§ **What you have to do**:
In the listing below, find each line that holds "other" and list it.

§ **Supplied material**:
# # #

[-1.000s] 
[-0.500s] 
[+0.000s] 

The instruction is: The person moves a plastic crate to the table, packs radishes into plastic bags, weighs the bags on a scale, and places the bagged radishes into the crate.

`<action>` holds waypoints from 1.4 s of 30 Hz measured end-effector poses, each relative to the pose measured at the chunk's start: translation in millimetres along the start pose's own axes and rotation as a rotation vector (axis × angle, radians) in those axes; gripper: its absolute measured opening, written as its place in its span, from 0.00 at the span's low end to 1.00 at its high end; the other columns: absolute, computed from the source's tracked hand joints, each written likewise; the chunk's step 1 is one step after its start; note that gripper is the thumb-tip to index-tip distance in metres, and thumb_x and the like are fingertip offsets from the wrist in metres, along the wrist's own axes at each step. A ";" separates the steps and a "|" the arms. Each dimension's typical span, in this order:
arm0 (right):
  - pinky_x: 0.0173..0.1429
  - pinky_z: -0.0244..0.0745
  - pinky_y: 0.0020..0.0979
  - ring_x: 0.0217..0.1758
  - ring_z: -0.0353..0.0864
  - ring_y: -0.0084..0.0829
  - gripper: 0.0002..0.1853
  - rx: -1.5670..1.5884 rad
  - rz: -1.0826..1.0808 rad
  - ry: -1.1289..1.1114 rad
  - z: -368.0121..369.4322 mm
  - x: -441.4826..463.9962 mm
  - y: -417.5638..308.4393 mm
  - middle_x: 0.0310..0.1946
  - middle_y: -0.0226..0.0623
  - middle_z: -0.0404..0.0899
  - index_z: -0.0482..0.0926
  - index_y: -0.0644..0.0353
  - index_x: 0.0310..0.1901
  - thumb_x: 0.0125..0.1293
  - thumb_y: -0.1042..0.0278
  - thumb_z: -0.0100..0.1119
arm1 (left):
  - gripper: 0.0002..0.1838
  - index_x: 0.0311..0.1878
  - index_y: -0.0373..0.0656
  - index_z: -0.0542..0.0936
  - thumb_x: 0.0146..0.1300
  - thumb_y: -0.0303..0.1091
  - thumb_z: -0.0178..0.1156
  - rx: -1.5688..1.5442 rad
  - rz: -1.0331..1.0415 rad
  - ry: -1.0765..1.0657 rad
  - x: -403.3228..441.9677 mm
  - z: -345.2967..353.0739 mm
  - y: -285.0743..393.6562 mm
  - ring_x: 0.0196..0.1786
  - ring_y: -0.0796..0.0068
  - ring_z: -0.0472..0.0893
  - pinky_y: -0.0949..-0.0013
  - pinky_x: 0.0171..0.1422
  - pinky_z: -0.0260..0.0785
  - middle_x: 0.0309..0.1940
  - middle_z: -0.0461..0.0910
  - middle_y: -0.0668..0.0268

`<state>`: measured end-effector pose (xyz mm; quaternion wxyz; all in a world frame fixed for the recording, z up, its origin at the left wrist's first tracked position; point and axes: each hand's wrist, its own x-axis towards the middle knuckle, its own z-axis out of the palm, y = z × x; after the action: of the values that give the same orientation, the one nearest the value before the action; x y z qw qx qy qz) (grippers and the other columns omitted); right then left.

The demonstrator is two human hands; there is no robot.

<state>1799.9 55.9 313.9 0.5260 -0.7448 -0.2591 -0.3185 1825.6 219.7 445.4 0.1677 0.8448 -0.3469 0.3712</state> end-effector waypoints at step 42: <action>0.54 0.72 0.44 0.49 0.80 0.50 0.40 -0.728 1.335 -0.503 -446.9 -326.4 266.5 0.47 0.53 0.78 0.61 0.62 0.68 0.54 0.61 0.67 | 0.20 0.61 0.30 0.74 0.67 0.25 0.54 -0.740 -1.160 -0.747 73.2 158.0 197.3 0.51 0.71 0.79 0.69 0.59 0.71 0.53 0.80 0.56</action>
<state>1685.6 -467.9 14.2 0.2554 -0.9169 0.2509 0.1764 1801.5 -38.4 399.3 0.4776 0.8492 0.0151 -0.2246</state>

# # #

§ **Exercise solution**:
`<action>` holds waypoints from 1.4 s of 30 Hz measured end-effector poses, each relative to the pose measured at the chunk's start: translation in millimetres along the start pose's own axes and rotation as a rotation vector (axis × angle, radians) in those axes; gripper: its absolute measured opening, written as its place in its span, from 0.00 at the span's low end to 1.00 at its high end; the other columns: absolute, computed from the source's tracked hand joints, each written likewise; the chunk's step 1 is one step after its start; note that gripper is the thumb-tip to index-tip distance in metres, and thumb_x and the like are fingertip offsets from the wrist in metres, along the wrist's own axes at each step. A ";" separates the steps and a "|" the arms. Each dimension's typical span, in this order:
`<state>`: measured end-effector pose (xyz mm; quaternion wxyz; all in a world frame fixed for the recording, z up, its origin at the left wrist's first tracked position; point and axes: each hand's wrist, its own x-axis towards the middle knuckle, its own z-axis out of the palm, y = z × x; after the action: of the values that give the same orientation, the one nearest the value before the action; x y z qw qx qy qz) (grippers and the other columns omitted); right then left.

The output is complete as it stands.